Die Medizinsparte war zuletzt mit einem Umsatz von 13,5 Milliarden Euro und einem Gewinn von 2,3 Milliarden Euro eine der Ertragsperlen des Konzerns. Beschäftigt sind weltweit knapp 49.000 Mitarbeiter, davon etwa 10.000 in der Region, zählt man Werkstudenten und Leiharbeitnehmer dazu.

Bei der Diskussion um den Börsengang geht es den Beschäftigten auch "um den Erhalt von Regelungen, die Siemens für uns Arbeitnehmer ausmachen: Um die Altersteilzeitregelungen, die Betriebsrenten oder auch um die Vereinbarungen von Radolfzell, mit denen betriebsbedingte Kündigungen und Standortaufgaben quasi ausgeschlossen sind", bringt es Fees auf den Punkt.

Zumindest da hat sich Siemens schon auf Zusagen eingelassen. Kaeser bestätigt immer wieder, dass der Konzern auf jeden Fall die Mehrheit an der Medizintochter behalten will. "Die Siemens AG wird bei dem geplanten Börsengang in der Majorität bleiben. Damit ist klar, dass auch bestehende Konzernregelungen im Grundsatz mit übernommen werden. Was dann im Einzelnen zu verhandeln wäre, muss man sehen, wenn die Entscheidungen gefallen sind", erklärt auch der Finanzchef des Medizingeschäftes, Rathmann.

Sein Vertrag wurde soeben wie auch der seiner Geschäftsführerkollegen Bernd Montag und Michael Reitermann vorzeitig für jeweils fünf Jahre verlängert. Rathmann will diese Entscheidung des Aufsichtsrates als "ein wichtiges Zeichen für Stabilität" verstanden wissen – vor allem auch "für die Beschäftigten, die uns kennen und die wissen, wie wir ticken".

Ein noch viel gewichtigeres und vor allem ein weithin sichtbares und im wahrsten Sinne des Wortes begreifbares Zeichen der Stabilität hat der Konzern – Börsengang hin, Börsengang her – ohnehin bereits in Beton gegossen: Jeweils zweistellige Millionenbeträge investiert Siemens-Healthineers gerade in eine neue Unternehmenszentrale in Erlangen und ein neues Entwicklungszentrum in Forchheim.

Nukleus in der Region

"Auch wenn wir global tätig sind, so befindet sich der Nukleus des Medizingeschäftes in Sachen Innovationskraft doch hier in der Region", unterstreicht Rathmann die Bedeutung der Standorte Erlangen, Forchheim und Kemnath in der Oberpfalz. "Und das wird auch so bleiben, was unter anderem an diesen großen Investitionen in Erlangen und Forchheim abzulesen ist – beide sehen wir inzwischen als einen Standort an."

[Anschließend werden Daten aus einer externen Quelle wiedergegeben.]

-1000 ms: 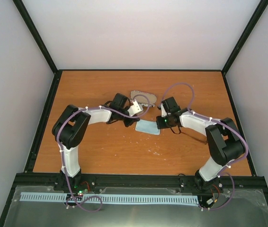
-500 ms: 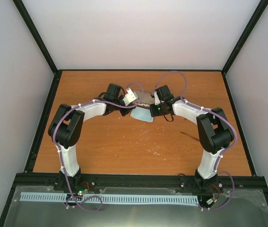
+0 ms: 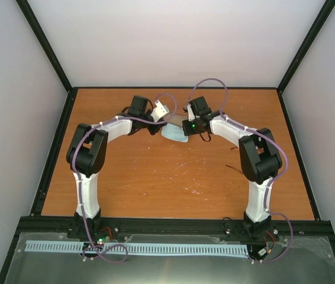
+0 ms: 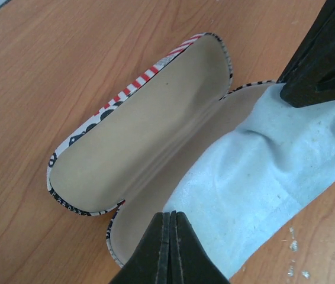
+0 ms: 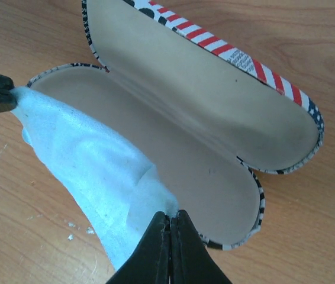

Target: Organize the sunglasses

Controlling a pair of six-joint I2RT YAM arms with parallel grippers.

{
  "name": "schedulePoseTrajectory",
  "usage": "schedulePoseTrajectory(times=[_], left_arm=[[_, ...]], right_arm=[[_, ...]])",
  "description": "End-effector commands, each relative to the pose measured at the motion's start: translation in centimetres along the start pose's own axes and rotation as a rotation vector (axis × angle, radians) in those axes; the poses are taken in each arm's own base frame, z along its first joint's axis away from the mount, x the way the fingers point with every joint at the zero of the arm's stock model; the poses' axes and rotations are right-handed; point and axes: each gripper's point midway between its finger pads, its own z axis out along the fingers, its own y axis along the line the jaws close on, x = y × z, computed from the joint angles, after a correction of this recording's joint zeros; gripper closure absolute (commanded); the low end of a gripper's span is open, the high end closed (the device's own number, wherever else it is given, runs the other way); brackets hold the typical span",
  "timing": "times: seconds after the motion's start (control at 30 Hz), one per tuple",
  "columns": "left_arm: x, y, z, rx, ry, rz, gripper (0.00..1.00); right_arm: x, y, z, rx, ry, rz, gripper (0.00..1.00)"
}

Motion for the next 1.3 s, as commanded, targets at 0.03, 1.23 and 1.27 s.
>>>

Relativiert wird dieses Bekenntnis zur Region allerdings, wenn man sieht, wo die Medizinsparte ihr Geschäft macht: Die Musik spielt hauptsächlich in den USA und in China/Asien – auf diese beiden Regionen entfallen zwei Drittel der Umsätze. Und dort investiert Healthineers auch ein Mehrfaches dessen, was gerade für neue Gebäude in Franken ausgegeben wird.